While installing buttons or plates that automatically open doors can help make a building more accessible, they aren't spared from flaws. These buttons particularly are of no use to wheelchairs users having restricted upper body movement.
More often than not, these buttons aren't installed properly. In other words, they are either placed too high, too low or just too far from the door to come in handy, since the door closes quickly.
Thankfully, Portal Entryways is leaving no stone unturned in a bid to revamp these existing buttons and make them more accessible.
The company has come up with a device that sits on the top of existing access buttons, helping the doors to open on their own and remain open for a longer period of time for the wheelchair user to enter. Meanwhile, the button does not stop functioning and stays active just as before.
Portal's product can be split into two components including a piece of Bluetooth Low Energy-enabled hardware that comfortably fits into the current door opening system, and a companion app that can be installed and run on the wheelchair user's mobile phone.

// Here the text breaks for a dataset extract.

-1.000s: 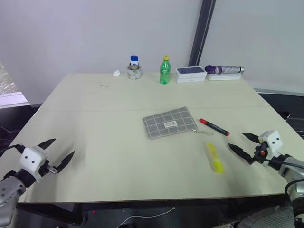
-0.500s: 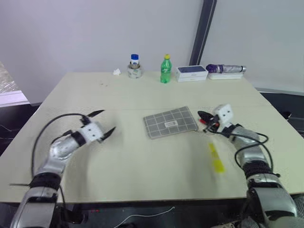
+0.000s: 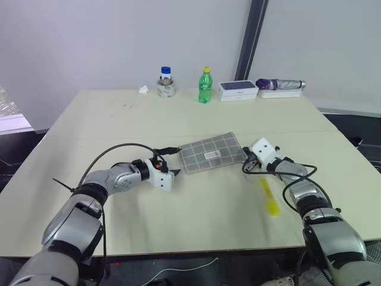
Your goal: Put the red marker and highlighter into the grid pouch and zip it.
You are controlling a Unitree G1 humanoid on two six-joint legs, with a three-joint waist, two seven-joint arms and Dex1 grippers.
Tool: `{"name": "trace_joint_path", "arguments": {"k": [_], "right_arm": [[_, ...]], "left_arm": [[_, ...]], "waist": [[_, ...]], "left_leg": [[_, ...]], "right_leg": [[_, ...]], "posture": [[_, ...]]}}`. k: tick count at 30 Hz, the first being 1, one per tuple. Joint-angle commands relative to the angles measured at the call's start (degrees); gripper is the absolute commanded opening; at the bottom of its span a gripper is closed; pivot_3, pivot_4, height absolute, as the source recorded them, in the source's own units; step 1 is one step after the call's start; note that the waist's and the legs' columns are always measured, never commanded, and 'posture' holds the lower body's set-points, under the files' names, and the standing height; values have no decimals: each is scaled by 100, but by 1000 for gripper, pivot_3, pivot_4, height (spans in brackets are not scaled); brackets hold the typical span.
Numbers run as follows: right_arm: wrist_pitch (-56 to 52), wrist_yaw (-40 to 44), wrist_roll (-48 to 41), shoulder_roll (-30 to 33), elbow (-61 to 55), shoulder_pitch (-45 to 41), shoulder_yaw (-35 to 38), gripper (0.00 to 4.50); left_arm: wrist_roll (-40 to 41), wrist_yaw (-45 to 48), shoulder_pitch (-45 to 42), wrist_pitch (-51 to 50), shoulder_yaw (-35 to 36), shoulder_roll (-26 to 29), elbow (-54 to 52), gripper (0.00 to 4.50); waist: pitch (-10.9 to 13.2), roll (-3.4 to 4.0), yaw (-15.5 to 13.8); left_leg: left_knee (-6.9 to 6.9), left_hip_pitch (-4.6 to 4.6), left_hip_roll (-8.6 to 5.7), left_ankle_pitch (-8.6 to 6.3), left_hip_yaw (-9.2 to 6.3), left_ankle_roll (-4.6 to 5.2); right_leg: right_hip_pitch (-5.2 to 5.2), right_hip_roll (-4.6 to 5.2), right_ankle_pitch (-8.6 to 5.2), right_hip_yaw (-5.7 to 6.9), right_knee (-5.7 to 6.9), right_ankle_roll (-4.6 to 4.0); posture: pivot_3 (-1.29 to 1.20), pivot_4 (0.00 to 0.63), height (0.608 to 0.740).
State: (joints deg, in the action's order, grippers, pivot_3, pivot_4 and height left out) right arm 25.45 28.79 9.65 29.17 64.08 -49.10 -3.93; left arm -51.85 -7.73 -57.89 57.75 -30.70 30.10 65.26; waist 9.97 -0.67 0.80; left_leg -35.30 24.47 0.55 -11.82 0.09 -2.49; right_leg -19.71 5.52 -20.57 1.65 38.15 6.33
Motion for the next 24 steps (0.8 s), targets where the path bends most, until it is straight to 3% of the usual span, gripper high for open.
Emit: {"name": "trace_joint_path", "arguments": {"k": [1,15,24], "right_arm": [[-53,-300,204,89,92,-309,-76,42],[-65,-415,314,-8,156,-429,-151,42],[-109,-534,349,-39,163,-500,-176,42]], "left_arm": [[-195,-442,-211,-86,-242,-18,207,4500],[-77,-789,-438,-554,-470,-47,667,4500],[-91,-604,-432,-98,-630,-358,667,4500]], "waist": [[0,0,-2],[0,0,5],[0,0,-23]], "left_leg": [[-1,0,0,0,0,0],[-3,-1,-2,2,-1,-3],[-6,-1,-5,2,-3,-3]], "right_leg": [[0,0,0,0,0,0],[1,-1,0,0,4,0],[4,1,0,1,3,0]], "posture": [[0,150,740],[0,150,740],[0,150,740]]}}
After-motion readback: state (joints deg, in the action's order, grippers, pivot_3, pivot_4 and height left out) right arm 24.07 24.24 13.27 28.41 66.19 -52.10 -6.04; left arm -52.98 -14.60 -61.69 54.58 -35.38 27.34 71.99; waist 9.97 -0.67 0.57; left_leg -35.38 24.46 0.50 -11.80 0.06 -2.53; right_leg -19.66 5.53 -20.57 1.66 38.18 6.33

As soon as the app finds a Bluetooth Low Energy device within range, it transmits a command to open the door, and ensures it remains open long enough for the user to pass through the doorway. Users can easily identify Portal-enabled doorways by looking for stickers on them.

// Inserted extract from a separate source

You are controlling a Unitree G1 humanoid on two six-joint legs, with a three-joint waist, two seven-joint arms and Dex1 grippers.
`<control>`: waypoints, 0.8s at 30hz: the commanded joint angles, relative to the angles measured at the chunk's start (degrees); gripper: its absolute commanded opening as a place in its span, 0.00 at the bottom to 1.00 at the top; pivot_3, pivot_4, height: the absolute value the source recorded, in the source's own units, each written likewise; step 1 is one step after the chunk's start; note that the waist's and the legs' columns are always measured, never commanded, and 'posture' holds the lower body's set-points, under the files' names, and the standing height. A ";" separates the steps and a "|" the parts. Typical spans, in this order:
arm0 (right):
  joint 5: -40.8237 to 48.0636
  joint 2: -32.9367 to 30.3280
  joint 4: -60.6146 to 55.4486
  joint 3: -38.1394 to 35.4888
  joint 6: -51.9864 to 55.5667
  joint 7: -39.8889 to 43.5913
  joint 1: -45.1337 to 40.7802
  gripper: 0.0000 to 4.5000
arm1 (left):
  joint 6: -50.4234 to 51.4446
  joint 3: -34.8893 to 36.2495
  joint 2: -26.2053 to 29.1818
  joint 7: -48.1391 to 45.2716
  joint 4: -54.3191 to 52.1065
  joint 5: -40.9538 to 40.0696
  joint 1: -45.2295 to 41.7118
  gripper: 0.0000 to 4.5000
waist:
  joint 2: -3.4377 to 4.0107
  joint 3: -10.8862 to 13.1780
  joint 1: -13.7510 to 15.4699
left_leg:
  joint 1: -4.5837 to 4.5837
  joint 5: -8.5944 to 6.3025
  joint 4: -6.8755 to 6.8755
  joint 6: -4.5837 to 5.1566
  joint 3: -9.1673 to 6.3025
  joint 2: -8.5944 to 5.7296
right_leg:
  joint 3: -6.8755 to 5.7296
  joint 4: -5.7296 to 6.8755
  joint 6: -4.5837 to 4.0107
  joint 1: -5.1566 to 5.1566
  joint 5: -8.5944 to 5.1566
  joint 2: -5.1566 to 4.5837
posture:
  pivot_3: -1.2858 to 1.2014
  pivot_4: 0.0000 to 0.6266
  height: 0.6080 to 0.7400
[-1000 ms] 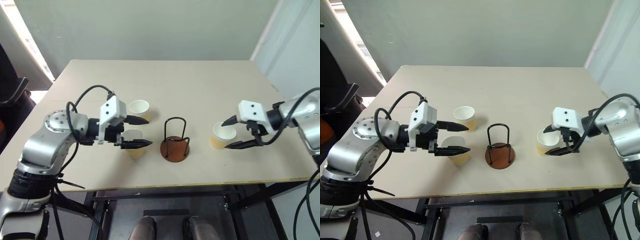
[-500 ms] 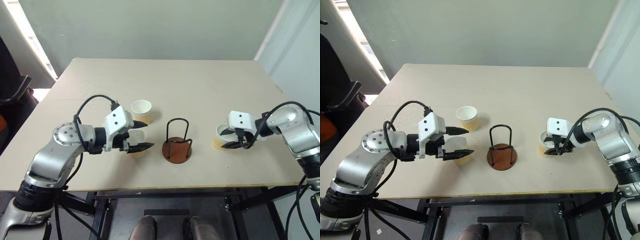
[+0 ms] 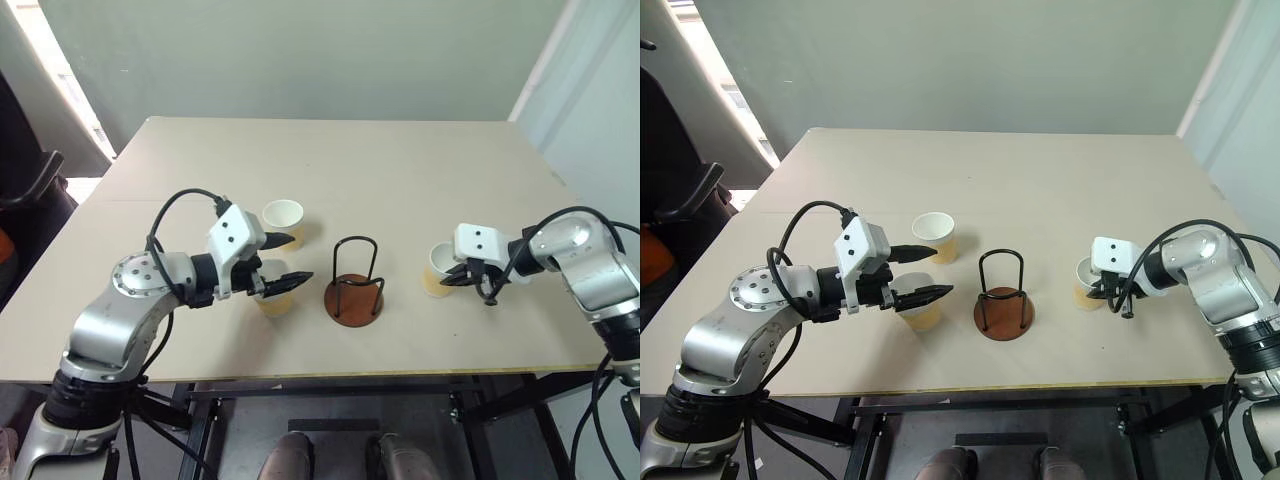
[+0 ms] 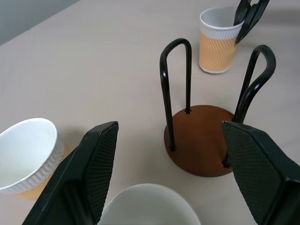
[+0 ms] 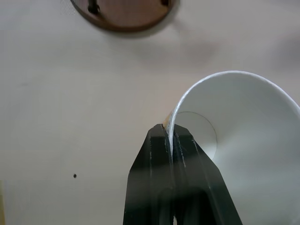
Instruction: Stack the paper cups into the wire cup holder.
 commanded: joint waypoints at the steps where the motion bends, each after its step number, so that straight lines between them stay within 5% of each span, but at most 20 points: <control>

Although Portal is originally part of Y Combinator’s Winter 2019 class, it came to fruition as a student project in an innovation program at BYU. The aforesaid project required students to find practical solutions to real-world issues.
According to co-founder Sam Lew, initially the concept was completely different (shipping logistic) but they decided to divert their focus after meeting someone on their school campus. This person had organized a lineup of friends who'd either open doors or simply press accessibility buttons that were unreachable.
Despite being in the early stages, the company is hoping to garner noteworthy success. With a whopping 250 devices already installed, they are aiming for contracts signed for about 1,250 devices before the month end.
The company's founder is left with no choice but the do the installations themselves at the moment. It is worth mentioning here that each door uses a specific button and motor. While some mechanism is connected via wire, others are wireless.
"As long as it’s not ancient,” he says, “it should work,” Josh Horne told Greg Kumparak, who is an editor at TechCrunch.
The company is currently focusing on malls, universities and other places with several publicly-accessible doors. They haven't decided yet about the price tag it will carry, however, the device is likely to cost about $100-200 annually per door.